Filter the lines below, keeping each one that holds "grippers".
_____
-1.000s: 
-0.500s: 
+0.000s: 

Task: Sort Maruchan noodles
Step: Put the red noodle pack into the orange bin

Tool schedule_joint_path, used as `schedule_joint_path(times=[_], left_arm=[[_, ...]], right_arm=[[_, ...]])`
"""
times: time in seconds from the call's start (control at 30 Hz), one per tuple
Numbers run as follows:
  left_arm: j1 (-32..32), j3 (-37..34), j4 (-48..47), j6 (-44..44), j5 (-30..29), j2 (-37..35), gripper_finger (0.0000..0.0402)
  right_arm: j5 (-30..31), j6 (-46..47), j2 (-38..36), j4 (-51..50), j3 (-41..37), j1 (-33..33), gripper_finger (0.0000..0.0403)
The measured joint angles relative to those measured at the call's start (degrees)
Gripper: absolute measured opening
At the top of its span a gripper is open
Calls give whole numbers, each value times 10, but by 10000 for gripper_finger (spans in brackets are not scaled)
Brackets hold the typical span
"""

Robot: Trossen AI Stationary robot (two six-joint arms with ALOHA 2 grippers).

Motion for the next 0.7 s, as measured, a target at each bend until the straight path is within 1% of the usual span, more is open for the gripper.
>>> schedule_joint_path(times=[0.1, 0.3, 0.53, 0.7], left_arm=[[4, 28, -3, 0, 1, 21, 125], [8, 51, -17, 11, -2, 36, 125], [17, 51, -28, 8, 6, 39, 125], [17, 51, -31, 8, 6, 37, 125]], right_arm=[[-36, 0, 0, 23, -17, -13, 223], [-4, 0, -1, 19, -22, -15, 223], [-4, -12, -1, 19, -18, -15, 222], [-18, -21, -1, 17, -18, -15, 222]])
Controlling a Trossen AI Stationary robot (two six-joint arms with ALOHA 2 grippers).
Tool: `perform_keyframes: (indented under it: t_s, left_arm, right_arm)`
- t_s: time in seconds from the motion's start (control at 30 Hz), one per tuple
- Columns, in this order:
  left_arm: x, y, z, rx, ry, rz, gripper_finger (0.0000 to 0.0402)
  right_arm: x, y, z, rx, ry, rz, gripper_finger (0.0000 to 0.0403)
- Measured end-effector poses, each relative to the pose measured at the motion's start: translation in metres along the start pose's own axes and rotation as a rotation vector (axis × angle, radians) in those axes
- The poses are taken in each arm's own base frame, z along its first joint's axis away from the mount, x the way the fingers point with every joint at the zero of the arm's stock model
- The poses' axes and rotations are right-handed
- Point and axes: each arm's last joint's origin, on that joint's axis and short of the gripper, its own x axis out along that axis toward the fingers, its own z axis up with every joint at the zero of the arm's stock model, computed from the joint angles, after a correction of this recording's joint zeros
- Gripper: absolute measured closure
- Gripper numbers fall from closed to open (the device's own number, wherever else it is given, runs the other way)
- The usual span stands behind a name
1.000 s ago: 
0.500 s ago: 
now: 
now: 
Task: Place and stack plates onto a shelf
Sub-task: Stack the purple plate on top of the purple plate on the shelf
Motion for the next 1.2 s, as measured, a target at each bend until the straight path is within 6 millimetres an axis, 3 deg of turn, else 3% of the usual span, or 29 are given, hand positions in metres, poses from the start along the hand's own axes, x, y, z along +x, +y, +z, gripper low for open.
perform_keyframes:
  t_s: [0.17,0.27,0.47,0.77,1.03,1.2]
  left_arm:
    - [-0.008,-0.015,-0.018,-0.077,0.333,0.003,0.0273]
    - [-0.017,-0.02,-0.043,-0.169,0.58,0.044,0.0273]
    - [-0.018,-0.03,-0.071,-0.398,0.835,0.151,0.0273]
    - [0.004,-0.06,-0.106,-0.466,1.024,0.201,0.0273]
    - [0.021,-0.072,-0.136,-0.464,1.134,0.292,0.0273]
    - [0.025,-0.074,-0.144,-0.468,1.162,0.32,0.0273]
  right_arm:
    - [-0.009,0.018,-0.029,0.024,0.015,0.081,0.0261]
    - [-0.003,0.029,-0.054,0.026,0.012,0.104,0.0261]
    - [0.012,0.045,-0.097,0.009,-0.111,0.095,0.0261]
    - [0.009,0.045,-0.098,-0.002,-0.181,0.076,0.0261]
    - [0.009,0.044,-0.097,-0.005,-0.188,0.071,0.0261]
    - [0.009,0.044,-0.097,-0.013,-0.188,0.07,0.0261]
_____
Worked solution:
Robot: Trossen AI Stationary robot (two six-joint arms with ALOHA 2 grippers).
Controlling a Trossen AI Stationary robot (two six-joint arms with ALOHA 2 grippers).

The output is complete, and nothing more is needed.